OneLogin administrators often wish to know an easy way to see which mappings will apply to a user. Until now, the only way was to use your mental brain power: memorize the user’s attributes and scan the shorthand conditions in your list of user mappings. It was very tedious at a minimum and impossible for mere mortals if you have dozens of user fields and one hundred mappings or more.

This is not a report you can build in the OneLogin UI. This is a report that we will be building using the OneLogin API endpoints. It will be run from a system you control in a simple shell script; this could be run from a Mac that you already have or a Linux machine. It will mostly run with tools likely already installed on your machine, but there is one dependent tool that will require administrative privilege to install so that we can parse JSON data from the API endpoints.

A powershell version may follow, let us know if you are interested.

Script Sample Output

The script will simply output a listing of the mappings for your organization with the position number, the text name, and the actual rule identifier in case you use other APIs and script to manipulate your mappings. This can be adjusted to print out exactly what you want, for instance, into a CSV if you wish.

Sample list of user mappings

But this simple no/YES output will serve you well initially.

Sound good? Let’s proceed.

The API Endpoint

The API is straightforward, so let’s get that out of the way first. That may be all that you came here for.

POST https://api.us.onelogin.com/api/2/mappings//dryrun --data-raw '[userid]'

The data output from the endpoint is true or false.

That’s it.

Prerequisites

  1. Manage Users API credentials
    In Create new API credential, select Manage users
  2. A Mac or Linux machine. This initial version will tackle using scripting tools available on these platforms. A powershell version may follow.
  3. “Curl” command line tool to call URLs for API
  4. Local admin rights on your machine, so that you can install JQ to parse the JSON data.

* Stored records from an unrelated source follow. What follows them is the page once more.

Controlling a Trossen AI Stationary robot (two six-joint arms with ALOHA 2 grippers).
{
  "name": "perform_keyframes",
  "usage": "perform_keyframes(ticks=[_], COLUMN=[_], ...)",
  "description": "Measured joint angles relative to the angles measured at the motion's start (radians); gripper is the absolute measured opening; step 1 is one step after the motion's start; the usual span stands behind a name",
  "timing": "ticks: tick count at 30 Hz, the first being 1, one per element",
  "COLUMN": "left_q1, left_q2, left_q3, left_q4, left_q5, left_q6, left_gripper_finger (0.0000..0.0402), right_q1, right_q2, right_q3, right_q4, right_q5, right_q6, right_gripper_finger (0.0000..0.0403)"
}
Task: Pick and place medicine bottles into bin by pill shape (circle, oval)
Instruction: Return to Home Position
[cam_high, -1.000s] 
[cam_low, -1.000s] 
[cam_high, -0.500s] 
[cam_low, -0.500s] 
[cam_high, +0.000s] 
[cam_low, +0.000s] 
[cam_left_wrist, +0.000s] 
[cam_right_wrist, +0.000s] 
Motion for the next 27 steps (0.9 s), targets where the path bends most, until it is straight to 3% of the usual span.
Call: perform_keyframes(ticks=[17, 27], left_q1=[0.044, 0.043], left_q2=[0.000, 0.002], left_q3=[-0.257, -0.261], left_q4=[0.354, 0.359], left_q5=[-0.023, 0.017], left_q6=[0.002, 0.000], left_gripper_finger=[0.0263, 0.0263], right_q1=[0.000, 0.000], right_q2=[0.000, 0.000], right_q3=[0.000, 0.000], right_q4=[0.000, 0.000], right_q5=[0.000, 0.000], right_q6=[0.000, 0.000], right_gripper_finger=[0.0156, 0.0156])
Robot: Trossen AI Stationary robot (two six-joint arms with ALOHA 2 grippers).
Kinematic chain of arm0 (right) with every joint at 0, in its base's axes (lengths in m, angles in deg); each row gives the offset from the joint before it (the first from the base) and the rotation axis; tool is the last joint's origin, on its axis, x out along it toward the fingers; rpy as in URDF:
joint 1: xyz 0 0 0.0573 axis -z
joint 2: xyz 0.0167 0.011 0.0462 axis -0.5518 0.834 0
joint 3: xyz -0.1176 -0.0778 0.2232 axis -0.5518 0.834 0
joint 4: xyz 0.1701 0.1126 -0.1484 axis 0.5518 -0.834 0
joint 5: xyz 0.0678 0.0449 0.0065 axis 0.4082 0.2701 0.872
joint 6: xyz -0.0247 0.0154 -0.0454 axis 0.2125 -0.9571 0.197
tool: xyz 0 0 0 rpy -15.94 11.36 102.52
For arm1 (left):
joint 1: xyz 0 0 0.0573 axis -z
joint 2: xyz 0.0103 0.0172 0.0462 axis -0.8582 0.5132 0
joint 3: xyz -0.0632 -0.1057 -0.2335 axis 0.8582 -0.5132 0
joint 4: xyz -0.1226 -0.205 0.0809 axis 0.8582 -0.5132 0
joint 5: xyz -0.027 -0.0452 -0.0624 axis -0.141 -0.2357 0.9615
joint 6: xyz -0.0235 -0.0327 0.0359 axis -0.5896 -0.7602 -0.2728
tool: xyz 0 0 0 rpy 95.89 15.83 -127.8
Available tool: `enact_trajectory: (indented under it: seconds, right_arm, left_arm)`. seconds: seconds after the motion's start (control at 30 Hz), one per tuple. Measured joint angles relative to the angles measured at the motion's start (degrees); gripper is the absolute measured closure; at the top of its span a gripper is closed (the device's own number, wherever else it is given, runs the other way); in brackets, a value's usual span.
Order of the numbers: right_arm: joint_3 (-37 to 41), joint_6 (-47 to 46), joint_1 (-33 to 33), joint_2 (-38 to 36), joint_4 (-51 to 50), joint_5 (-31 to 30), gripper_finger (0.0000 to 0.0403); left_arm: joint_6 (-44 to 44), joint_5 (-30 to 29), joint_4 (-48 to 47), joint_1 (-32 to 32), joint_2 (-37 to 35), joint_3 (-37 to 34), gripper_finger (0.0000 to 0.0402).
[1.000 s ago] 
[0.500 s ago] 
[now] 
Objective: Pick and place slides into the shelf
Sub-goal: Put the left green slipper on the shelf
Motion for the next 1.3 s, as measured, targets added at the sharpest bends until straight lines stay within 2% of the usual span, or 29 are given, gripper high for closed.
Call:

That last point… I found a utility, JQ, that will be a lifesaver when dealing with APIs that provide output in JSON format. This utility will parse JSON in ways that trying to pipe command line tools to do is impossible. As a bonus you can use it to colorize and space output so that it is more human readable.

Installing JQ: Mac

The package you need to install is “jq”. This tool is worth the price of admission into the “brew” or homebrew Mac tools— the admission is “free” except for your time. So it is worth your time to install.

Just consider how this JSON blob:

Unformatted JSON

And then this readable version:

Beautified JQ after Brew

So go ahead, install “brew” and then install JQ.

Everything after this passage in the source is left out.